Infraestruturas ao nível do Dragão no centro de treinos
O FC Porto concluiu a renovação de dois dos três campos do Centro de Treinos e Formação Desportiva Jorge Costa, no Olival, reforçando as condições de trabalho da equipa orientada por Francesco Farioli face à época passada. A intervenção coloca os relvados de preparação diária em linha com os padrões do Estádio do Dragão, uma referência de qualidade na Liga, e responde a exigências crescentes de intensidade e ritmo de treino.
Segundo o clube, ambos os campos intervencionados passaram a utilizar tecnologia híbrida — combinação de relva natural com suporte sintético — semelhante à instalada no recinto principal dos campeões nacionais. Esta solução aporta maior resistência ao desgaste e estabilidade do piso, aspetos associados à qualidade da execução técnica e à redução de interrupções por desgaste excessivo.
O que mudou em cada campo
O campo n.º 1 foi alvo de manutenção profunda, com recozedura após um ano de utilização, medida habitual para restaurar a densidade, a homogeneidade e a capacidade de drenagem do tapete. Já o campo n.º 2 foi alvo de uma renovação completa, passando agora a usufruir da tecnologia híbrida que não possuía em 2025/26. Com estas intervenções, a equipa técnica dispõe de mais um tapete de elevada qualidade e durabilidade, crucial para treinos específicos e sessões de maior carga.
| Campo | Intervenção | Tecnologia | Estado |
|---|---|---|---|
| n.º 1 | Manutenção e recozedura | Híbrida | Operacional após um ano de uso |
| n.º 2 | Renovação completa | Híbrida (nova em 2026) | Atualizado face a 2025/26 |
Impacto direto no trabalho diário
O Olival é o habitual espaço de trabalho dos campeões nacionais e, por isso, a qualidade do piso influencia rotinas, intensidade e conteúdos das sessões. Com dois campos híbridos prontos, o planeamento diário ganha opções para distribuir cargas, diversificar exercícios e preservar de forma mais eficiente as superfícies ao longo da temporada.
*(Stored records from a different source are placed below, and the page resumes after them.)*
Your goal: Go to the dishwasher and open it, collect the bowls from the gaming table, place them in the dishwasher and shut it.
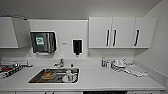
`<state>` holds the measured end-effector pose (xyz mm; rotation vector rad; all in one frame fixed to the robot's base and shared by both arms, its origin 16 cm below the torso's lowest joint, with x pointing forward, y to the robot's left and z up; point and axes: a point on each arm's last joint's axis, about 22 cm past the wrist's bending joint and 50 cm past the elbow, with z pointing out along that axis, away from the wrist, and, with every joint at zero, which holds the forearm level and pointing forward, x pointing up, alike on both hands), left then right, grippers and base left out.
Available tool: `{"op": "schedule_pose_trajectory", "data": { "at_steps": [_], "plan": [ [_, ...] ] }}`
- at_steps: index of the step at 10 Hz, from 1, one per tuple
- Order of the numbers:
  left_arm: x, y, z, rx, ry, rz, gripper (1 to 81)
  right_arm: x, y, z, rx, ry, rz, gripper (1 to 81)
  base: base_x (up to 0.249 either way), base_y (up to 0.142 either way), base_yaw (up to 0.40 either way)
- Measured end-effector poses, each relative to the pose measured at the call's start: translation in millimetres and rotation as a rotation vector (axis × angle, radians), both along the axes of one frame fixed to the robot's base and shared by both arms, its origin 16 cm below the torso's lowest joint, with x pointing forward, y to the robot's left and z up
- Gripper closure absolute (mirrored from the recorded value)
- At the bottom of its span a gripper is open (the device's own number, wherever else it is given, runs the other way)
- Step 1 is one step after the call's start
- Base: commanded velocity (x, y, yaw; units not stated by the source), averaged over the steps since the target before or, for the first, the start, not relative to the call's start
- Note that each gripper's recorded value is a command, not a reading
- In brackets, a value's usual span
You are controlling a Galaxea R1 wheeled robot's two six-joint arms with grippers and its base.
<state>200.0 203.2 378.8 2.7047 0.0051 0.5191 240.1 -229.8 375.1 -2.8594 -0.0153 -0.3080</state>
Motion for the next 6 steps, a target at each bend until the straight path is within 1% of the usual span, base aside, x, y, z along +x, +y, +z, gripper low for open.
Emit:
{"op": "schedule_pose_trajectory", "data": {
  "at_steps": [1,2,4,6],
  "plan": [
    [0.1,0.0,-7.4,0.0,0.012,0.0,1.0,0.1,0.0,-7.8,0.0,0.011,0.0,1.0,0.0,0.0,0.0],
    [4.4,-0.3,-11.7,0.0,0.01,0.0,1.0,4.3,-0.1,-12.0,-0.001,0.009,0.0,1.0,0.0,0.0,0.0],
    [16.6,0.0,-21.2,0.0,-0.005,0.0,1.0,20.0,0.6,-20.0,0.001,-0.009,0.001,1.0,0.0,0.0,0.0],
    [32.9,0.0,-32.1,0.0,-0.028,0.0,1.0,38.2,1.3,-29.2,0.001,-0.036,0.001,1.0,0.0,0.0,0.0]
  ]
}}
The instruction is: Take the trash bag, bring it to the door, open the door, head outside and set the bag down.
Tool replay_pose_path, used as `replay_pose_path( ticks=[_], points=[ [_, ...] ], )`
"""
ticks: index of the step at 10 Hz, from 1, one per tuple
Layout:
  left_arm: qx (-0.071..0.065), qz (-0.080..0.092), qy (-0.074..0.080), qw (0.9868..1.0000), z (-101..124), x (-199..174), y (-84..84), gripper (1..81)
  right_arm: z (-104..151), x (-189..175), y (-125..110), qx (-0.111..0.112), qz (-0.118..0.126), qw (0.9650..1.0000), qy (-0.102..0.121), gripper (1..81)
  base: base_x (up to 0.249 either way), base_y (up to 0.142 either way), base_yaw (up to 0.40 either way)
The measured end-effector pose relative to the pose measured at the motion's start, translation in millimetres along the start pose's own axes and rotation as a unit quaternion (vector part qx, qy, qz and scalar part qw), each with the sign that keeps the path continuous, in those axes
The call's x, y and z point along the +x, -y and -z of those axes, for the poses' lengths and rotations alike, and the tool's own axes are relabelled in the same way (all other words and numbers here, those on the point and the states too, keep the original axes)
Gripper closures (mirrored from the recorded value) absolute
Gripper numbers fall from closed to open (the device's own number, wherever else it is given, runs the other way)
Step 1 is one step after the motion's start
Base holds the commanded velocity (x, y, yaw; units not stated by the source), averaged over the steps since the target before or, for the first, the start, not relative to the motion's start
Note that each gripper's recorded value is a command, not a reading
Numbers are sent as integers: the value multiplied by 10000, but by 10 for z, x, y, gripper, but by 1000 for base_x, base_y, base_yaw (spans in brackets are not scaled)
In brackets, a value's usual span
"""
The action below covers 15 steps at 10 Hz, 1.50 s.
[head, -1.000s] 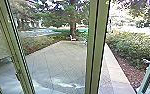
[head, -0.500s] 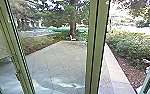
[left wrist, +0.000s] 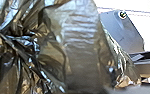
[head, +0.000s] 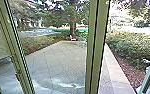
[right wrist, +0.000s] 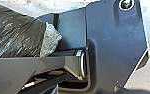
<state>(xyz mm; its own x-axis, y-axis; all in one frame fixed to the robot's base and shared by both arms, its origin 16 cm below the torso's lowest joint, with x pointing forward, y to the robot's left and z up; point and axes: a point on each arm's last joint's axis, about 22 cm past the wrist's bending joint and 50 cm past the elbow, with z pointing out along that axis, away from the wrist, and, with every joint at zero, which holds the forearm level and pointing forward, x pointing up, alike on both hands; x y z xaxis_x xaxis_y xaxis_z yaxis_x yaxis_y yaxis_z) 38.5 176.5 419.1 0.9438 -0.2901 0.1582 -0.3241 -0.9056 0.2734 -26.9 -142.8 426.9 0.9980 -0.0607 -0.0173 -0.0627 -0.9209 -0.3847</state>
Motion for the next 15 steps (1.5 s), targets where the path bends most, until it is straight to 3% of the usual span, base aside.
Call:
replay_pose_path(
  ticks=[15],
  points=[
    [38, 57, -55, 10000, 11, 20, 44, 811, -10, -41, 35, 21, 36, 10000, 47, 10, 0, 0, -258]
  ],
)
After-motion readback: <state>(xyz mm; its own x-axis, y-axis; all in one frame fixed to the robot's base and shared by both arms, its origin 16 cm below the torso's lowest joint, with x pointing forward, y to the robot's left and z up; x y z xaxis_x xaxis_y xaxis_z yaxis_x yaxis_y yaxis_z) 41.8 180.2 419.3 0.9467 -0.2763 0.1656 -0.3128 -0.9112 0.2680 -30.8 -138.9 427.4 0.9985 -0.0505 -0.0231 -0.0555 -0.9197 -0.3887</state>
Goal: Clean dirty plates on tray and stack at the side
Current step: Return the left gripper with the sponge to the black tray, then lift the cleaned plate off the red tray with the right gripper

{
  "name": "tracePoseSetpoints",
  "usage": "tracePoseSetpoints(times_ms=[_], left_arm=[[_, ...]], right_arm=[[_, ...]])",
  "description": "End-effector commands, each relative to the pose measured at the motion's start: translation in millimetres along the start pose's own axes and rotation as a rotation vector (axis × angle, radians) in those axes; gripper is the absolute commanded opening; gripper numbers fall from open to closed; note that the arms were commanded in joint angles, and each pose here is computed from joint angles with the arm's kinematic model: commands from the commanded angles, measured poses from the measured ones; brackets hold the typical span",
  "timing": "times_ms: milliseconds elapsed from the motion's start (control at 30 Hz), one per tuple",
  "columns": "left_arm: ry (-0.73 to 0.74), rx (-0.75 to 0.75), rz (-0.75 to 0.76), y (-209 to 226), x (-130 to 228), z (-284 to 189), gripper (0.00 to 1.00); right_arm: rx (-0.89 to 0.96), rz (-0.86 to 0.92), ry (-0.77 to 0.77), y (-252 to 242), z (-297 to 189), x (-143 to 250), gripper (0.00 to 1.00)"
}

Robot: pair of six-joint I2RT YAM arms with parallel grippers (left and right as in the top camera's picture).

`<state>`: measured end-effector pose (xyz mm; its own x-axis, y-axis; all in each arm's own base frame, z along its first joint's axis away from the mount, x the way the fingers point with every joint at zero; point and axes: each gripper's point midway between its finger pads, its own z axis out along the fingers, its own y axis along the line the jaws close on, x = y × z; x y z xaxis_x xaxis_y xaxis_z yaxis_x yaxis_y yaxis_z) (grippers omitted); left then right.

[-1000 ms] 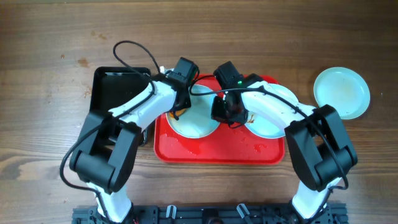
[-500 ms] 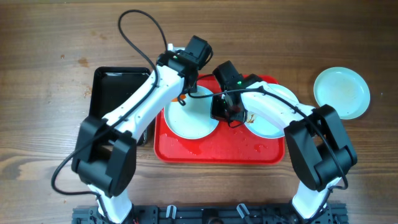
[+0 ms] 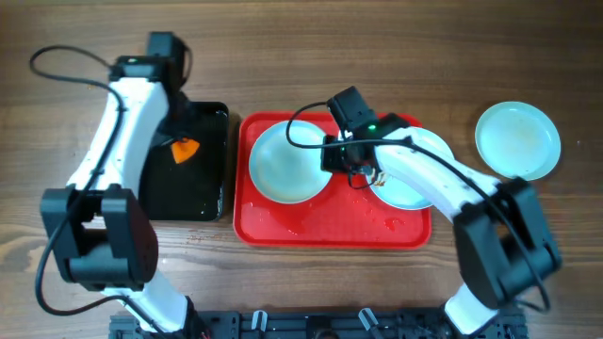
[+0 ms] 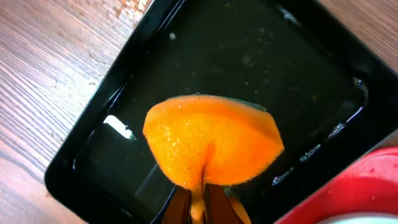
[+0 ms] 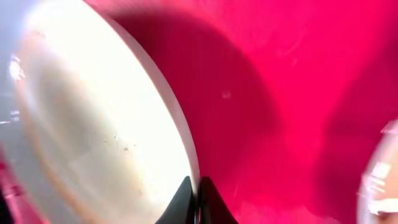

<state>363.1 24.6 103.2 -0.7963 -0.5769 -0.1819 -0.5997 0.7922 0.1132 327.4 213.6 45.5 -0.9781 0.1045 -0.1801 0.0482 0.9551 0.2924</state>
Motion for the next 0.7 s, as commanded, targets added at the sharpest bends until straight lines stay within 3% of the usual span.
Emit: tracePoseSetpoints(times_ms=[0, 100, 333, 500, 667], left_arm=[[0.032, 0.087, 0.050, -9, 5, -12, 0.04], [0.032, 0.087, 0.050, -9, 5, -12, 0.04], [0.038, 0.085, 0.051, -9, 6, -11, 0.04], [0.039, 0.084, 0.055, -9, 6, -10, 0.04], [0.081, 0.100, 0.081, -11, 20, 6, 0.04]], right_arm=[[0.013, -0.044, -0.141, 1, -41, -19, 0.05], [0.054, -0.074, -0.201, -6, -65, -23, 0.05], [0.389, -0.184, -0.306, -62, -94, -36, 0.05], [0.440, -0.228, -0.377, -58, -117, -56, 0.05], [0.606, -0.322, -0.503, -60, -166, -90, 0.05]])
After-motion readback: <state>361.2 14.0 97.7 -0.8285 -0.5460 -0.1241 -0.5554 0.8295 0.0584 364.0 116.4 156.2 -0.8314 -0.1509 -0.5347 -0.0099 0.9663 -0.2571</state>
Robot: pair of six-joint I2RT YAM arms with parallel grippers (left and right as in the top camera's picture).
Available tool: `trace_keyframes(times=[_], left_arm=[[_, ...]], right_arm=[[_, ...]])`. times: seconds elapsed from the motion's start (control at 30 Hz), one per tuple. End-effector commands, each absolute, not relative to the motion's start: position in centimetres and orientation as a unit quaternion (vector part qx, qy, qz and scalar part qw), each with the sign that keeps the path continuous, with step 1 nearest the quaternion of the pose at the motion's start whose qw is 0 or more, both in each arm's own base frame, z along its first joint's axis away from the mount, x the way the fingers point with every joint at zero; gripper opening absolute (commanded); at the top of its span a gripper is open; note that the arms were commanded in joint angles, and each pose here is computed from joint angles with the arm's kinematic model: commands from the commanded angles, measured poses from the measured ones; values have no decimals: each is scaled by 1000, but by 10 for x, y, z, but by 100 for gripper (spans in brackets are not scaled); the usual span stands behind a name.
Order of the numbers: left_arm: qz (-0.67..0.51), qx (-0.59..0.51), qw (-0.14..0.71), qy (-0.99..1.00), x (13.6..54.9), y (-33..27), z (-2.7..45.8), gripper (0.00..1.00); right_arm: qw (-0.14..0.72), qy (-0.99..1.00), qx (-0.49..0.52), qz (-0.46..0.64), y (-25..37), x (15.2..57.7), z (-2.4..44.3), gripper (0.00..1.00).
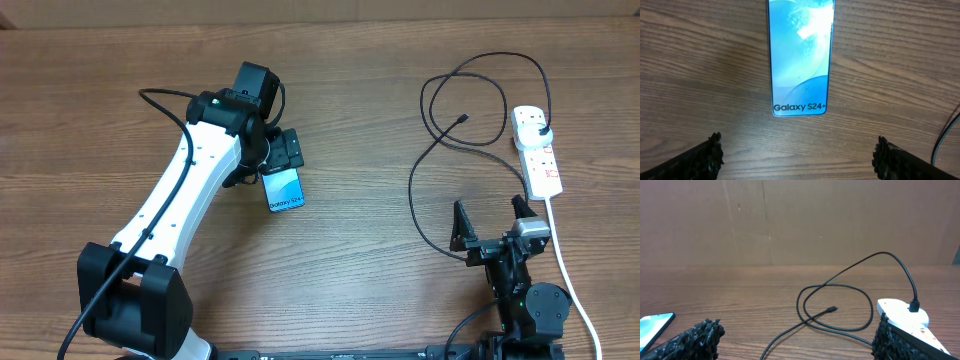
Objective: Plug charger to phone and switch on socket
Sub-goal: 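Move the left gripper over the Galaxy S24+ phone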
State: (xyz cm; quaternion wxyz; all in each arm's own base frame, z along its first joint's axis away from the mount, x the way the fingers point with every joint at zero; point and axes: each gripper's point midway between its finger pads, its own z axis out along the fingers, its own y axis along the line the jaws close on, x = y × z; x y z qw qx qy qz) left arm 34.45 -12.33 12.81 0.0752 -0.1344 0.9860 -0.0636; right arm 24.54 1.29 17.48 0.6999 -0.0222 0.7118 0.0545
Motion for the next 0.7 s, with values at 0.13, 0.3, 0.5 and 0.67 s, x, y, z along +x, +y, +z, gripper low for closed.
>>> trace_keyframes(times=[0.13,0.3,0.5,0.67], left_arm=[[-65,-132,90,985,352,-127,134,100],[-65,-137,88,985,352,-126,134,100],[-67,-160,86,981,352,-126,134,100],[-68,-177,84,978,351,-126,134,100]], right_arm=[[702,710,-17,51,10,246,173,100],[702,710,-17,51,10,246,173,100],[702,710,-17,51,10,246,173,100],[702,710,-17,51,10,246,173,100]])
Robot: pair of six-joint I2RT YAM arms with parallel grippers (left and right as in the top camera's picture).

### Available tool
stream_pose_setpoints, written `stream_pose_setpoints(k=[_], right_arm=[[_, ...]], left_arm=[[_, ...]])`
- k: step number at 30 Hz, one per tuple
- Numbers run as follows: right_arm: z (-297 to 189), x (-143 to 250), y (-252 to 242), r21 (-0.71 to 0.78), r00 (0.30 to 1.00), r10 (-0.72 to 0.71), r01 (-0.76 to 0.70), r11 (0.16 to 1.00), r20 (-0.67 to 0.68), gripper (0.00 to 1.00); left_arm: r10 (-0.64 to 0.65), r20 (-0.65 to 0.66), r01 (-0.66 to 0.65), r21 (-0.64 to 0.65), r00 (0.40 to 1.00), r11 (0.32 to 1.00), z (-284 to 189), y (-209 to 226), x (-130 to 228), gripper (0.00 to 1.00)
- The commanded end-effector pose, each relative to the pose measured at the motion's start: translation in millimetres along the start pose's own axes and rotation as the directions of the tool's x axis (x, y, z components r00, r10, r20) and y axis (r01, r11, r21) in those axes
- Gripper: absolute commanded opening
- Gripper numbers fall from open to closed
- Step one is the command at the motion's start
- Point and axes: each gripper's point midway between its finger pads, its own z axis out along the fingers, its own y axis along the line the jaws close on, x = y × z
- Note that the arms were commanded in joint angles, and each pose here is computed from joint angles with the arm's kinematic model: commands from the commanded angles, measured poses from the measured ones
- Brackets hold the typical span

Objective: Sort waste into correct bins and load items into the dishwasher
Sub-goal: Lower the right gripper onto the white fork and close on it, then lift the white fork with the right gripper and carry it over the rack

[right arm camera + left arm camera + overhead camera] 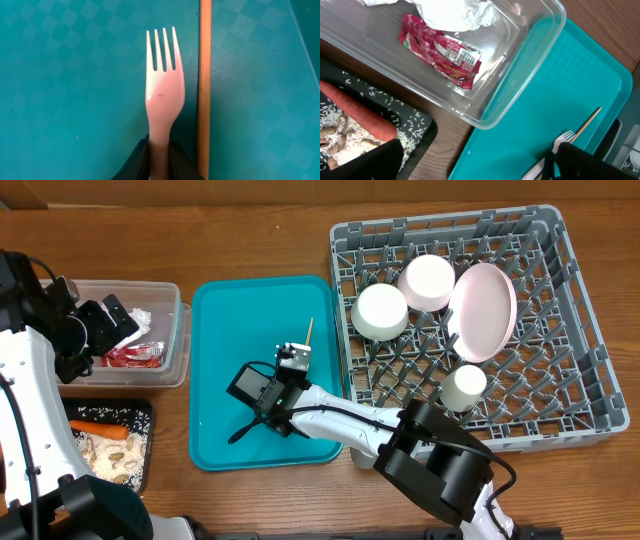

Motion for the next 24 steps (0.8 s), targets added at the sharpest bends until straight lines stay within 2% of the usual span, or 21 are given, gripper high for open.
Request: stream_pose_setpoints(k=[1,4,8,18,24], right_arm=[[-8,-6,3,-0.015,0.999,-0.035,0.035,0.999,0.006,0.04],[-17,-11,8,-0.042,0.999,-0.046,0.046,0.998,0.008,0.04],[-36,-14,23,-0.129,0.988,-0.156,0.154,0.98,-0.009,0.04],[-48,-14,26,-0.162,0.985,-0.171,0.164,0.973,-0.029,0.04],[-75,-34,29,-0.199,0.944,-0.328,0.33,0.923,0.044,0.04]], left_arm=[[0.002,0.022,-0.002,0.01,1.0,1.0,-6,-4,-5,1.0],[0.002,0.023,-0.002,0.01,1.0,1.0,-6,-4,-5,1.0],[0.002,0.023,-0.002,0.01,1.0,1.0,-6,-4,-5,1.0],[0.002,0.022,-0.002,0.01,1.0,1.0,-6,-4,-5,1.0],[0.002,0.023,-0.002,0.01,1.0,1.0,-6,-4,-5,1.0]])
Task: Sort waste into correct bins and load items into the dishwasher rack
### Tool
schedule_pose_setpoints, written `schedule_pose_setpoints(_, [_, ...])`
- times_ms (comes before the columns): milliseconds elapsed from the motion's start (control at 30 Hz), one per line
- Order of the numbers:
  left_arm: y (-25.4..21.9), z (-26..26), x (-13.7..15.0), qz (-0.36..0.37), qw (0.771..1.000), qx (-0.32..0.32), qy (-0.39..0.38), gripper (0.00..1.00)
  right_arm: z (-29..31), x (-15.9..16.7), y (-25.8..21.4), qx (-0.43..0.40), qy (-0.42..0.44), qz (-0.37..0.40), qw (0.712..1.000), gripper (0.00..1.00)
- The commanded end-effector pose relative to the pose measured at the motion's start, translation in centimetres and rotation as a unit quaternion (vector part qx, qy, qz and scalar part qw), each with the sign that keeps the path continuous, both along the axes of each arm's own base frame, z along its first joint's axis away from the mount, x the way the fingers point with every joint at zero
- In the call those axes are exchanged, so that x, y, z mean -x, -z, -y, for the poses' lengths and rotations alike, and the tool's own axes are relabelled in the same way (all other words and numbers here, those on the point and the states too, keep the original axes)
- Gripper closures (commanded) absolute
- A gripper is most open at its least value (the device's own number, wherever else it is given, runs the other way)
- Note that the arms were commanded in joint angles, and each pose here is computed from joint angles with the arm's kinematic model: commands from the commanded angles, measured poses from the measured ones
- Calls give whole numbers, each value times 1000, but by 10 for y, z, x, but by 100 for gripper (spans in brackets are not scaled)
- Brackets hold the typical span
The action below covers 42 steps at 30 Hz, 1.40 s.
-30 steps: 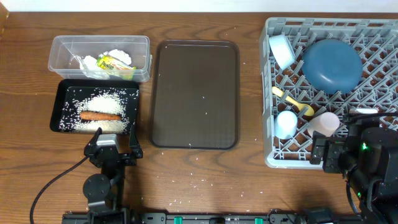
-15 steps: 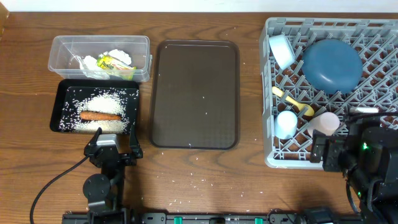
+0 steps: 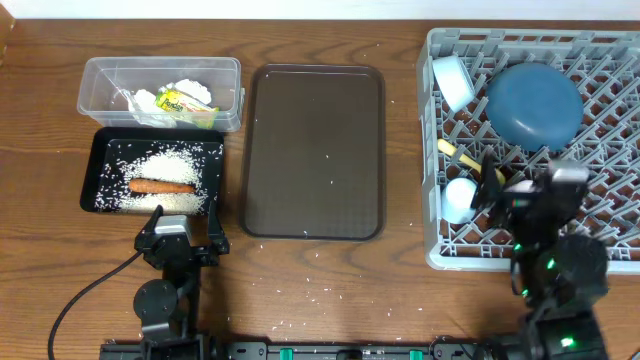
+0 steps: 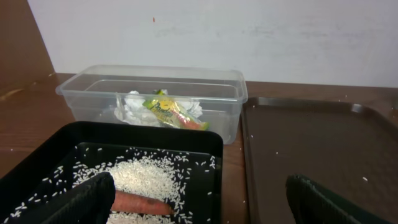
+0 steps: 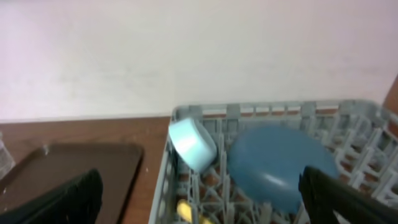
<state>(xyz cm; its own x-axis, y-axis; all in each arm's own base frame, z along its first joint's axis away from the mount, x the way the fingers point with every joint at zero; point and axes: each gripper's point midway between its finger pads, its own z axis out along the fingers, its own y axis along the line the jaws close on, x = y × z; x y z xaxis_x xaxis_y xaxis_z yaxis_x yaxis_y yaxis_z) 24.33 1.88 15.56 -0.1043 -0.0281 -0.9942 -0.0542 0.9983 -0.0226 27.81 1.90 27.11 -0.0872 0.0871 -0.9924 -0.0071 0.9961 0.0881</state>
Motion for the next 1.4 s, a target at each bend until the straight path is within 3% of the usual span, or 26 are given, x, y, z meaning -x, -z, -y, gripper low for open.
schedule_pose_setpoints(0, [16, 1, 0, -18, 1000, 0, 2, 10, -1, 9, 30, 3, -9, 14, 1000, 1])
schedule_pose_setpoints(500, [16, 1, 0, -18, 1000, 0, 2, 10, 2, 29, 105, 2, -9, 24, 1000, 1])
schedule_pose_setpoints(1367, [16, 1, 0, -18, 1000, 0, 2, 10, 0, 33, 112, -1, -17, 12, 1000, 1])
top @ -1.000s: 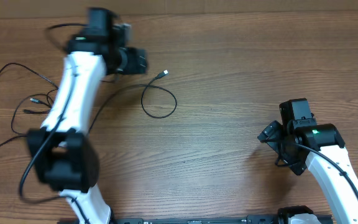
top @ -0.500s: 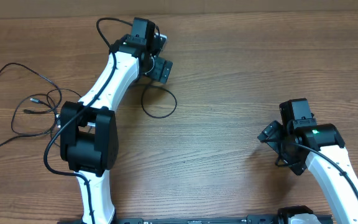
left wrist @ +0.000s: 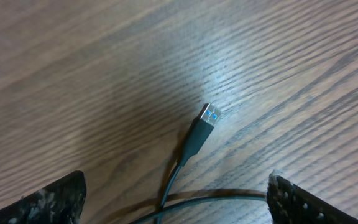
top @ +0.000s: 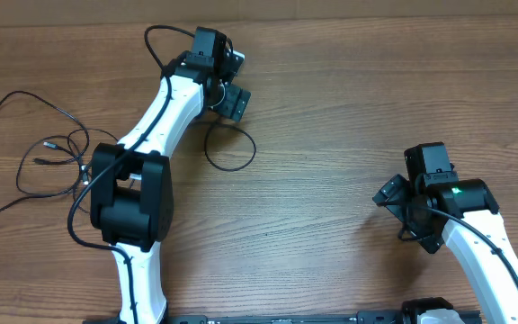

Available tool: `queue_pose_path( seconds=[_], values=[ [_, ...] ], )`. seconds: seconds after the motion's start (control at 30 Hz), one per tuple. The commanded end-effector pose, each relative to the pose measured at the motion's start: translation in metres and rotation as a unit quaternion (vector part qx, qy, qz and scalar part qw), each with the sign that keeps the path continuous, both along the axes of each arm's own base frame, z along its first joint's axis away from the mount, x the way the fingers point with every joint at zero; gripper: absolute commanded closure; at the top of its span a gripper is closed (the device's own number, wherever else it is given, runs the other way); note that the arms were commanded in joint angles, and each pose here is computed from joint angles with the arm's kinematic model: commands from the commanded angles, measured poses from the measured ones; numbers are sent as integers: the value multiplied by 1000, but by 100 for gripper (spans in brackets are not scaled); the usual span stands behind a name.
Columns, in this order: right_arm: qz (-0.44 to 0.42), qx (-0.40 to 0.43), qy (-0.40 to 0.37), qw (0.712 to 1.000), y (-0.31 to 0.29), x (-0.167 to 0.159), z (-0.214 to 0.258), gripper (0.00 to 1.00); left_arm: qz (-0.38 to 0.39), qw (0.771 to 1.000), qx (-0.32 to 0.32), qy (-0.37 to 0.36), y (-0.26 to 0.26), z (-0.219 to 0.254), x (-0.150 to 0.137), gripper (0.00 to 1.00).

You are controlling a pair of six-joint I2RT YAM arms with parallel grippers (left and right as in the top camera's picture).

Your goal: Untangle cables

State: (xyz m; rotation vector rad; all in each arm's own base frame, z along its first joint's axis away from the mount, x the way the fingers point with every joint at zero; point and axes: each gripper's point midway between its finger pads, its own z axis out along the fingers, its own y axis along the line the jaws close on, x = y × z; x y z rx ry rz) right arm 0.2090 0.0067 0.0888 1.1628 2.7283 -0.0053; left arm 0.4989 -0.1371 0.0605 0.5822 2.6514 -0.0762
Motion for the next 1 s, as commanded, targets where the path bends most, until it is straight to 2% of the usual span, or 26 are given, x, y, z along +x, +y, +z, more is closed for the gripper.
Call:
queue_pose_path(
  seconds=[0.0, 0.17, 0.43, 0.5, 0.63, 0.8, 0.87, 0.97],
  values=[
    [-1, -1, -12, 1000, -1, 3, 5, 0, -9, 1000, 0, 25, -6, -24, -4, 7],
    [-1, -1, -12, 1000, -1, 4, 5, 0, -8, 999, 6, 49, -5, -44, -10, 9],
    [-1, -1, -12, 1000, -1, 4, 5, 0, -2, 996, 14, 87, -1, -67, -22, 18],
    [-1, -1, -13, 1000, -1, 4, 6, 0, 2, 996, 13, 89, -1, -67, -23, 26],
    [-1, -1, -13, 1000, -1, 4, 6, 0, 2, 995, 14, 99, 0, -68, -28, 56],
    [-1, -1, -11, 1000, -1, 3, 5, 0, 2, 993, 18, 116, 2, -70, -36, 86],
    [-1, -1, -10, 1000, -1, 3, 5, 0, 2, 993, 20, 120, 2, -70, -38, 96],
    [-1, -1, -9, 1000, -1, 2, 5, 0, 2, 992, 21, 126, 3, -67, -41, 96]
  ],
)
Para os jogadores, o tapete mais uniforme e resistente favorece a execução técnica e reduz as variações do ressalto, fatores que apoiam a precisão do passe e a finalização.
Em períodos de maior utilização — semanas com jogos europeus, Taça e campeonato —, a disponibilidade de mais um relvado com características semelhantes às do Dragão permite replicar contextos competitivos durante o treino. A semelhança entre ambientes reduz a adaptação necessária ao fim de semana e contribui para manter padrões de jogo estáveis.
Resiliência, manutenção e calendário competitivo
A tecnologia híbrida é desenhada para suportar um número superior de horas de utilização face a relvados exclusivamente naturais, sem perda acentuada de qualidade. Em contexto de calendário denso, esta resiliência significa menos necessidade de restringir o uso para recuperação do tapete, protegendo a continuidade do plano semanal. Por outro lado, a manutenção programada, como a realizada no campo n.º 1, é determinante para prolongar o ciclo de vida e atrasar intervenções mais dispendiosas.
Para a equipa técnica, esta atualização traduz-se em margens acrescidas na gestão do microciclo: possibilidade de trabalhar setores em simultâneo, uso alternado de campos consoante as cargas e condições meteorológicas, e maior previsibilidade do comportamento do piso. Para a estrutura, aproxima as infraestruturas de treino do patamar exigido por uma época longa e competitiva.
Benefícios práticos para a época
- Homogeneidade do piso próxima da do Estádio do Dragão, facilitando a transferência do treino para a competição.
- Maior durabilidade dos tapetes, permitindo volumes de treino elevados com menor depreciação.
- Gestão otimizada de cargas e espaços, com dois campos híbridos disponíveis e um terceiro a complementar.
Sem alterar a identidade do espaço, a intervenção no Olival reforça o eixo central da preparação: qualidade do contexto de trabalho, estabilidade das rotinas e adequação das infraestruturas às exigências contemporâneas do futebol de alto rendimento. Ao alinhar os campos do centro com os padrões do Dragão, o clube minimiza variáveis externas e potencia a consistência do processo competitivo ao longo da temporada.